3

I am trying to find all dates of a particular dataset in Open Data Cube.

The closest function I could find was dc.index.datasets.get_product_time_bounds but that only provides the first and last date.

Is there any way to get all dates?

2 Answers 2

5

If you only need the list of dates, you can use index.search_returning(), which is much faster than a normal search as it doesn't need to pull the entire dataset back.

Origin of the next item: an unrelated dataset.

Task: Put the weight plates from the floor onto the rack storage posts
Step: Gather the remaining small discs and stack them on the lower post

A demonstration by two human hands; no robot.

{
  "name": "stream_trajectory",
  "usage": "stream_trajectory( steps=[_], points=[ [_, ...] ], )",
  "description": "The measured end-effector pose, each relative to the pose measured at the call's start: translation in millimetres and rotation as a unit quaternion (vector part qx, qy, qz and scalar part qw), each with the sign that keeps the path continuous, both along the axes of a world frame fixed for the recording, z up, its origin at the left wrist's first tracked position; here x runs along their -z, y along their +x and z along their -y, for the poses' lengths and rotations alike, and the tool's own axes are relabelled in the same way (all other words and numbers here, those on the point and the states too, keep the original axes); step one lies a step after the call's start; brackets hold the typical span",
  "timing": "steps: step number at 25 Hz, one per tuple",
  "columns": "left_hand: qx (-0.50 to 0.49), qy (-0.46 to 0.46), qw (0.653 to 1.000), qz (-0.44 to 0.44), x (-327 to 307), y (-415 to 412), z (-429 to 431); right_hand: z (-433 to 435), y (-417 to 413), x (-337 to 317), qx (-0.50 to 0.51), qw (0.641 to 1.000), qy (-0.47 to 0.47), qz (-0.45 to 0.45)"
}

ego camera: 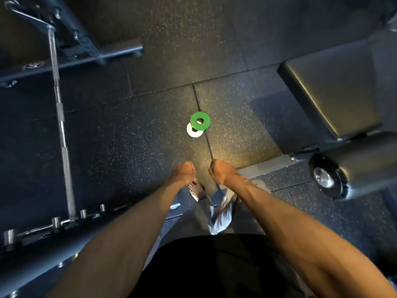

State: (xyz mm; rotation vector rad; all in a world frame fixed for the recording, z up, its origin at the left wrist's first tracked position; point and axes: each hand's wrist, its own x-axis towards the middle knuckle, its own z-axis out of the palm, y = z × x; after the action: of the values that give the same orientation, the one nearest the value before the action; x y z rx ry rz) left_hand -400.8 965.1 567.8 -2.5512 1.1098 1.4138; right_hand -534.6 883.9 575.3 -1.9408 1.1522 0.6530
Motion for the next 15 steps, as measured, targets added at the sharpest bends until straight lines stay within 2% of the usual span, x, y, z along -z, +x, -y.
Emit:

You give it the list of fields you want returned from the search, and it will return them as tuples:

for [time] in dc.index.datasets.search_returning(
                 ['time'], 
                 product='ls8_nbar_albers', 
                 **other_search_params)
):
   print(time)
   # Time is actually a range
   start_time, end_time = time.lower, time.upper
2
  • The last line start_time, end_time = time does not work and gives this error: TypeError: cannot unpack non-iterable DateTimeTZRange object Jul 26, 2021 at 4:20
  • 2
    You can use time.lower and time.upper.
    – Alex Leith
    Jul 27, 2021 at 0:15
3

If what I'm hearing is that you'd like to know all the dates that a datacube product has datasets for, I don't think there's a built-in function.

The naive way to do it is to write something like:

import datacube
dc = datacube.Datacube()

datasets = dc.find_datasets(product="prod_name")

# Code to iterate through all datasets goes here

Note that this will load all datasets into memory, though. Better would be performing the query on the database. But unless someone else has a better idea, these two will work.